:: PROMPT ::
Reproduce the following data exactly, minus any images.
*-*-*
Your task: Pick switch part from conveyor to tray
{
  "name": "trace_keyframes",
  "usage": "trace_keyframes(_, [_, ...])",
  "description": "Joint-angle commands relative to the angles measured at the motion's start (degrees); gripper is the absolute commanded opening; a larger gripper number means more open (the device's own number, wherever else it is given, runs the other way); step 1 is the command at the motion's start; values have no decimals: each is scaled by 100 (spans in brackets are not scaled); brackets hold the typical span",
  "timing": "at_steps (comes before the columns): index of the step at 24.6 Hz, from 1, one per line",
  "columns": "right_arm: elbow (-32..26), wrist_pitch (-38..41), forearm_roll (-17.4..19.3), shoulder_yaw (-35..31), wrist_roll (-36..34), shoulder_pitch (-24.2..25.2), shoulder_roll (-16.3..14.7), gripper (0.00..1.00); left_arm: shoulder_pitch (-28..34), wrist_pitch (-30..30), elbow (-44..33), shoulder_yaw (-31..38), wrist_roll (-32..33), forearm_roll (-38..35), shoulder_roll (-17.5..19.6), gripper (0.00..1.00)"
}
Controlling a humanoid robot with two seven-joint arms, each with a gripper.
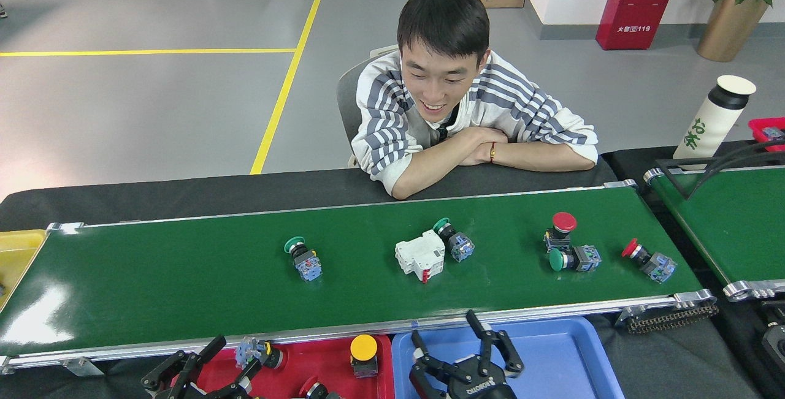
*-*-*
:: REPLY TO THE EXERCISE ::
Your task: Pick switch part from conveyor to tray
{
  "name": "trace_keyframes",
  "usage": "trace_keyframes(_, [_, ...])",
  "description": "Joint-angle commands relative to the angles measured at the motion's start (degrees); gripper is the absolute commanded opening; a larger gripper number means more open (the device's own number, wherever else it is given, runs the other way); step 1 is the command at the motion's start; values have no decimals: each is scaled by 100 (spans in brackets are not scaled); brackets hold the typical span",
  "timing": "at_steps (comes before the columns): index of the step at 24.6 Hz, from 1, one per line",
  "columns": "right_arm: elbow (-32..26), wrist_pitch (-38..41), forearm_roll (-17.4..19.3), shoulder_yaw (-35..31), wrist_roll (-36..34), shoulder_pitch (-24.2..25.2), shoulder_roll (-16.3..14.7), gripper (0.00..1.00); left_arm: shoulder_pitch (-28..34), wrist_pitch (-30..30), elbow (-44..33), shoulder_yaw (-31..38), wrist_roll (-32..33), forearm_roll (-38..35), shoulder_roll (-17.5..19.6), gripper (0.00..1.00)"
}
Controlling a humanoid robot with two seven-joint arms, each with a gripper.

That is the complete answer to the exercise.